A growing lack of donor organs has caused extension of criteria for deceased donation. Therefore, elderly donors and donors with increased serum creatinine levels, as well as donors after cardiocirculatory death, have become used more frequently. The examination of such donors is strongly limited due to the lack of time, and the determination of the quality of donor organs is still based on clinical and laboratory screening data of donors. Implementation of new examination methods is required to determine the functional condition of donor organs more accurately, which would allow correct selection of donors. This retrospective study included all consecutive deceased donor (DD) kidney transplantations (KTx) performed in a single centre during the period from 1 January 2010 till 30 November 2011. The donor examination was supplemented by the urine neutrophil gelatinase-associated lipocalin (U-NGAL) test. Recipients were available for follow- up for at least 12 months (totally 97 KTx from 63 DD). All cases were divided into four groups according to U-NGAL and serum creatinine (S-Crea) levels in donors: group I – normal U-NGAL and S-Crea (n = 70); group II – elevated U-NGAL and S-Crea (n = 10); group III – elevated U-NGAL and normal S-Crea (n = 9); group IV – normal U-NGAL and elevated S-Crea (n = 8).
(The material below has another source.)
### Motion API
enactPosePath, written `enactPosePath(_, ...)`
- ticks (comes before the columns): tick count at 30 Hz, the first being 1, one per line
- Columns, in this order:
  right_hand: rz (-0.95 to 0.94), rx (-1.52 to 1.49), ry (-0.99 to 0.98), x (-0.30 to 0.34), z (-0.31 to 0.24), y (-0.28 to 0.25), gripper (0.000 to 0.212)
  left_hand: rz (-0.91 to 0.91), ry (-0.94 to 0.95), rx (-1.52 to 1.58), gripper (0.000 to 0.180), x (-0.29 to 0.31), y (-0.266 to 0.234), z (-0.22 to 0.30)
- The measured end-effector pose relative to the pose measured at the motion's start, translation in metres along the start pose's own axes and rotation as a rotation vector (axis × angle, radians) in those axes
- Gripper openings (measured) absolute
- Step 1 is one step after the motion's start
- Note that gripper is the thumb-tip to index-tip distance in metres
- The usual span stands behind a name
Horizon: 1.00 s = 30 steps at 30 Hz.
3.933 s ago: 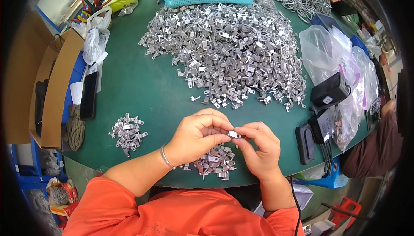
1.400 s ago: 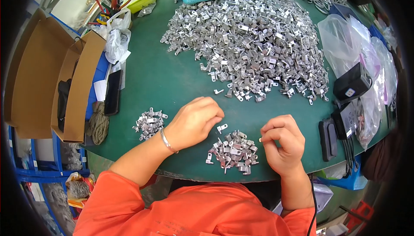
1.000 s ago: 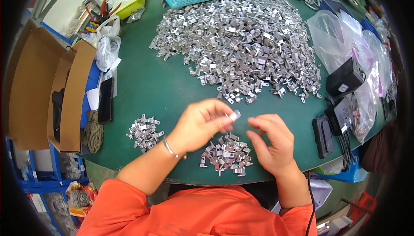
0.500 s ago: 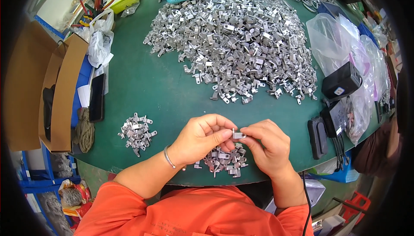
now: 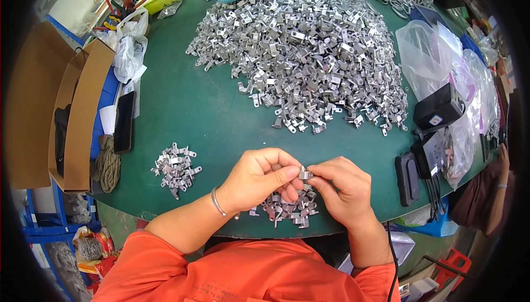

Information about rates of delayed graft function (DGF) and immediate graft function (IGF), acute rejection (AR), recipient S-Crea levels during the first post-transplant year for functioning grafts, graft losses and recipient deaths were summarised. Donor urine NGAL level showed moderate correlation with donor S-creatinie level (r = 0.543, P < 0.001). DGF was observed in 20 recipients (21%) and demonstrated association with increased donor S-creatinine (0.135 ± 0.061 vs. 0.108 ± 0.04 mmol/l in IGF, p < 0.05). Combination of increased donor S-Crea and U-NGAL (group II) was associated with worse graft function during the first year after transplantation. Recipients in group III had increased S-Crea at the time of discharge from hospital and at one year after transplantation. One-year death censored graft survival and recipient survival was similar in all groups (P = NS). Determination of U-NGAL can be used as a donor auxiliary examination method for determination of the kidney graft functional condition and for prediction of post-transplant results. The study needs to be continued with a higher number of observations and longer post-transplant follow-up.